Characterization of glioma cells derived from human polyomavirus-induced brain tumors in hamsters

G. V. Raj, J. Gordon, T. J. Logan, D. J. Hall, A. De Luca, A. Giordano, K. Khalili

Research output: Contribution to journalArticlepeer-review

21 Scopus citations

Abstract

Intracerebral injection of human polyomavirus, JCV, into neonatal hamsters causes tumors of glial origin. HJC is an established cell line derived from a JCV-induced mixed hamster brain tumor with astrocytic and ependymal components. Flow cytometric and immunohistochemical analysis of HJC suggests that it is comprised of a mixed population of cells all of which contain the JCV early protein, T-antigen, in the nuclei.
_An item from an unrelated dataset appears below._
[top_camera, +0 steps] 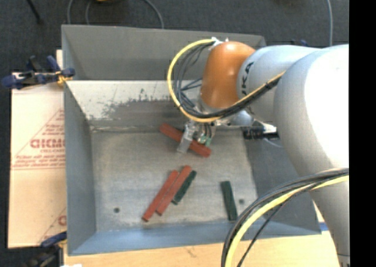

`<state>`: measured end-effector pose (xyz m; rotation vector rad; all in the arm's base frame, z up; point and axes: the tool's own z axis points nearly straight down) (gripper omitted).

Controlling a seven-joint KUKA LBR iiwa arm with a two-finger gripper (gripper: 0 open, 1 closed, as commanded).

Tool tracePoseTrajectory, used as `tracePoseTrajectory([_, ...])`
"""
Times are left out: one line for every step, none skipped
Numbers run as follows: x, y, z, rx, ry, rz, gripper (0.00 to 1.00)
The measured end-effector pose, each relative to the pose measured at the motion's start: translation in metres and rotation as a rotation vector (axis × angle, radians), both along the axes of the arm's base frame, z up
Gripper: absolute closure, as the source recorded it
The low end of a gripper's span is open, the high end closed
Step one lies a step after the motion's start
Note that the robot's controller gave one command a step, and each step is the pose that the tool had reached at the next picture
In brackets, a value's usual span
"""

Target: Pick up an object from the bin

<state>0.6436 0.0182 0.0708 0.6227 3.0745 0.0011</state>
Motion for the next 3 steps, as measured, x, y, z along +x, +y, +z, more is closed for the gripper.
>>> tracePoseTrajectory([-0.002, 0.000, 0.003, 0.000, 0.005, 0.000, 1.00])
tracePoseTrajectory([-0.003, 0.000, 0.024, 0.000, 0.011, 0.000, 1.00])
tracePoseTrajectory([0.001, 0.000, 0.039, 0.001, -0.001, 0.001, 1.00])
Five individual clonal lines, called HJC-15a to HJC-15e, were isolated by limiting dilution and were found to exhibit distinct morphological characteristics with 25-30% variation in their sizes. It was evident that each clone has unique growth rates, doubling times, and cell cycle parameters with different G1, S, and G2 phase times. All clonal cells showed the presence of the JCV early protein in the nucleus. Of interest was the observation from immunoprecipitation and Western analysis indicating qualitative and quantitative differences in the T-antigen isoforms produced in these cells. Similar to the parental clone, HJC-15b produced two distinct forms of JCV T-antigen isoforms, 88 kDa and 92 kDa proteins. In addition, HJC-15c was able to produce a 23-25 kDa protein which was recognized by anti-T-antigen antibody. The activity of cyclin-dependent kinases, in particular cdc2, was higher in HJC-15c than in the other cell lines. The data presented herein indicates that glioblastomas induced by viral T-antigen expression are composed of a multitude of distinct cells that possess a variety of different characteristics.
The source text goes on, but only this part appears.